> ASSIGNMENT
Bring together all lines of the material below that contain the string "picture".

> RECORDS SUPPLIED
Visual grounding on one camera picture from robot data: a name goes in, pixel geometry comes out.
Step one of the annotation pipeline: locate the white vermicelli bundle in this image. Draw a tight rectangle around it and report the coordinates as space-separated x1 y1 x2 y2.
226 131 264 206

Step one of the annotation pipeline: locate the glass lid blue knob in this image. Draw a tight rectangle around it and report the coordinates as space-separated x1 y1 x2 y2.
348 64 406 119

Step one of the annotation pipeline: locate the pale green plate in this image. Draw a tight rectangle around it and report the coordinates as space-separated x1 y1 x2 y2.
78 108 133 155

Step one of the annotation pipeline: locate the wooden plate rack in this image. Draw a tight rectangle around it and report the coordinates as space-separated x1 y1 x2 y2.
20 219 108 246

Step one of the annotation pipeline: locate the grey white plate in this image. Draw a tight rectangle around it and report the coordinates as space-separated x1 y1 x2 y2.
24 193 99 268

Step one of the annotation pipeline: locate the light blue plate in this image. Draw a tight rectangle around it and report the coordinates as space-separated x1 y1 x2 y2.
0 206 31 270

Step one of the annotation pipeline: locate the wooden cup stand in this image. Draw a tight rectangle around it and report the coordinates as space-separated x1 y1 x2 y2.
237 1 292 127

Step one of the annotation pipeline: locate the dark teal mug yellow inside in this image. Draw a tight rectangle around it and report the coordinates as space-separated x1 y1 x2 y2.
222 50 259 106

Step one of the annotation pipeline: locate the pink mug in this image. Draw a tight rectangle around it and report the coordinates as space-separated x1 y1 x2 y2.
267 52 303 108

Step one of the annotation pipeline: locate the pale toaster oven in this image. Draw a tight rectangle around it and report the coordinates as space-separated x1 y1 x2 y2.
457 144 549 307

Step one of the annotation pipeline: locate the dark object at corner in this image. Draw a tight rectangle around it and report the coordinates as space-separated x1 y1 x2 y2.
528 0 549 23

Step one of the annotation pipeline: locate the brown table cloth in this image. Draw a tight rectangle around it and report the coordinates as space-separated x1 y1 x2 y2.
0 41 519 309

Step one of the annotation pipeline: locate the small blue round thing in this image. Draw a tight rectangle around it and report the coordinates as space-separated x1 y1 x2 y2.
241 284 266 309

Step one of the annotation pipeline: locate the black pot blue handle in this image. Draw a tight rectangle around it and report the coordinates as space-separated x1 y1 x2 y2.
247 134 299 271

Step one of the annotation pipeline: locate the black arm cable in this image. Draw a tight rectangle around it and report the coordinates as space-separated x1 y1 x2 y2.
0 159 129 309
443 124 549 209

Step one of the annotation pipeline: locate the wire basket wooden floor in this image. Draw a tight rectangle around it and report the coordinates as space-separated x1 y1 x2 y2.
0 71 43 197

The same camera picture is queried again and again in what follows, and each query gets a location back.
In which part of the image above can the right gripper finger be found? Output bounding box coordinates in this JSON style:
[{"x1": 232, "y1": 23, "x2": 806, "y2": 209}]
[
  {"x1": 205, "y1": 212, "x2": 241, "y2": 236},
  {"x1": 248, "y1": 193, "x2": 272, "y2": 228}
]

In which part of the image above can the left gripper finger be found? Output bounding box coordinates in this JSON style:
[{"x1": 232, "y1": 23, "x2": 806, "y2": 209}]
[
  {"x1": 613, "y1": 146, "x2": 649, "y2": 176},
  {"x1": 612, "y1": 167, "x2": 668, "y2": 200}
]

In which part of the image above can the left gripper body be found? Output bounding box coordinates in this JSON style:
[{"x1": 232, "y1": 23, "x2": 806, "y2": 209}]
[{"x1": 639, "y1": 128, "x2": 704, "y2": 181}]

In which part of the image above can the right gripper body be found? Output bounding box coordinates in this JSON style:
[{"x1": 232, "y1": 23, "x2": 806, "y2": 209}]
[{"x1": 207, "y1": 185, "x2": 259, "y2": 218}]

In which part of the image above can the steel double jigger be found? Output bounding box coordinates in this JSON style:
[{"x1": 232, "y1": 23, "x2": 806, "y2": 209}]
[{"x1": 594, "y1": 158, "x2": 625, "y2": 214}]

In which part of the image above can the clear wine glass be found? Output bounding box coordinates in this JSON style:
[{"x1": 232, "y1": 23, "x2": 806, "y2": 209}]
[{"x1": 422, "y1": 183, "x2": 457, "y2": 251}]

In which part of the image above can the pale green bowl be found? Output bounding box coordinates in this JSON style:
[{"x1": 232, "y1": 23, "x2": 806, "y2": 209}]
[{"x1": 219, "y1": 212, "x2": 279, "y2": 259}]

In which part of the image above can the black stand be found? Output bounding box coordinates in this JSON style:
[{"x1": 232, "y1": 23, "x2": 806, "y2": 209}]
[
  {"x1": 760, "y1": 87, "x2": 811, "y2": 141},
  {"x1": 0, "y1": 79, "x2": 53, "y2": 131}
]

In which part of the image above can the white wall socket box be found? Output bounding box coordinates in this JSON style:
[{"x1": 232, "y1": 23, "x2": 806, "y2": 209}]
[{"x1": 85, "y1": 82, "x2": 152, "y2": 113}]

> SOLUTION TO THE PROBLEM
Visual grounding on one camera picture from robot data: a name goes in, pixel geometry comes out.
The same camera picture is queried again and again in what follows, and each query gets a location back.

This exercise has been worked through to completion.